## WHAT IS BEING ASKED
Within the data that follows, set down exactly the lines from the one containing "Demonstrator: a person" through the one containing "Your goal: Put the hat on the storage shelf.", both ends included.

## GIVEN MATERIAL
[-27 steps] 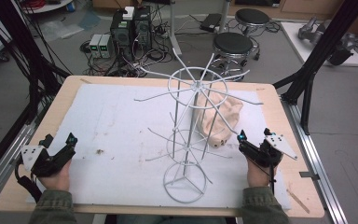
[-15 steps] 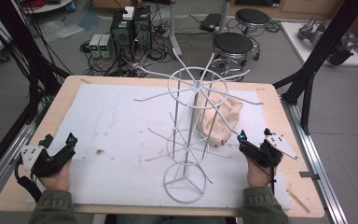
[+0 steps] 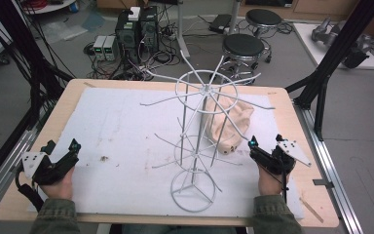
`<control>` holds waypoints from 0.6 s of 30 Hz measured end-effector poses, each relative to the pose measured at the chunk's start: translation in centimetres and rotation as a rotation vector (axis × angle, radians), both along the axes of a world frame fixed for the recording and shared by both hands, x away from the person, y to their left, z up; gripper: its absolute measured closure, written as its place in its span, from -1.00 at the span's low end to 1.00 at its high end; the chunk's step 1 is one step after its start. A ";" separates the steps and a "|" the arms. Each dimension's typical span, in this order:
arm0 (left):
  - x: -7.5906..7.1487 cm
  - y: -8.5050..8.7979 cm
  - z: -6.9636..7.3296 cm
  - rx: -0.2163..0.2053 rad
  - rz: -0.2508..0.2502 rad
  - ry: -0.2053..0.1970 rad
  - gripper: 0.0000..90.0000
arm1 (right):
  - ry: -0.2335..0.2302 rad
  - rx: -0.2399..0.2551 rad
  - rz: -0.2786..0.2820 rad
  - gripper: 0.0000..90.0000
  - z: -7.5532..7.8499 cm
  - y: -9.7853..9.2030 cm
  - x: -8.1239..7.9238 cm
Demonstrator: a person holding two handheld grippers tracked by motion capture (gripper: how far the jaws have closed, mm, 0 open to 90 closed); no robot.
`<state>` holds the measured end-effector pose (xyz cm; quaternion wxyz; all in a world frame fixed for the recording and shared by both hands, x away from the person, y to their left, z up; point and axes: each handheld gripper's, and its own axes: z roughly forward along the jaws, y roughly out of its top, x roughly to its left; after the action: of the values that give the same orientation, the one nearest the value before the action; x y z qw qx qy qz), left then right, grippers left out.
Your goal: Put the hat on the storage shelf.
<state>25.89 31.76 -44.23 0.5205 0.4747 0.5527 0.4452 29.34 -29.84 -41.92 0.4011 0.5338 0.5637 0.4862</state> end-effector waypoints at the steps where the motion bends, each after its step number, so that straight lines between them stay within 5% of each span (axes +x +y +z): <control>1: 0.0 0.0 0.0 0.000 0.000 0.001 -0.50 | 0.001 0.002 0.001 -0.77 0.0 0.0 0.0; 10: 0.0 -0.1 0.0 -0.002 0.000 -0.001 -0.50 | -0.002 0.003 0.001 -0.77 0.1 0.1 -0.1; 18: -0.1 -0.1 0.0 -0.004 0.003 -0.002 -0.50 | -0.075 0.008 -0.002 -0.77 1.1 0.0 -0.4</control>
<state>25.81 31.70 -44.21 0.5212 0.4725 0.5538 0.4455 28.91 -29.83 -40.78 0.4203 0.5175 0.5459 0.5075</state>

## RESULT FOR THIS TASK
Demonstrator: a person holding two handheld grippers tracked by motion capture (gripper: how far the jaws have closed, mm, 0 open to 90 closed); no robot.
`<state>` holds the measured end-effector pose (xyz cm; quaternion wxyz; all in a world frame fixed for the recording and shared by both hands, x away from the person, y to their left, z up; point and axes: each handheld gripper's, and its own axes: z roughly forward along the jaws, y roughly out of its top, x roughly to its left; after the action: of the values that give the same orientation, the one nearest the value before the action; x y z qw qx qy qz), left then right, grippers left out.
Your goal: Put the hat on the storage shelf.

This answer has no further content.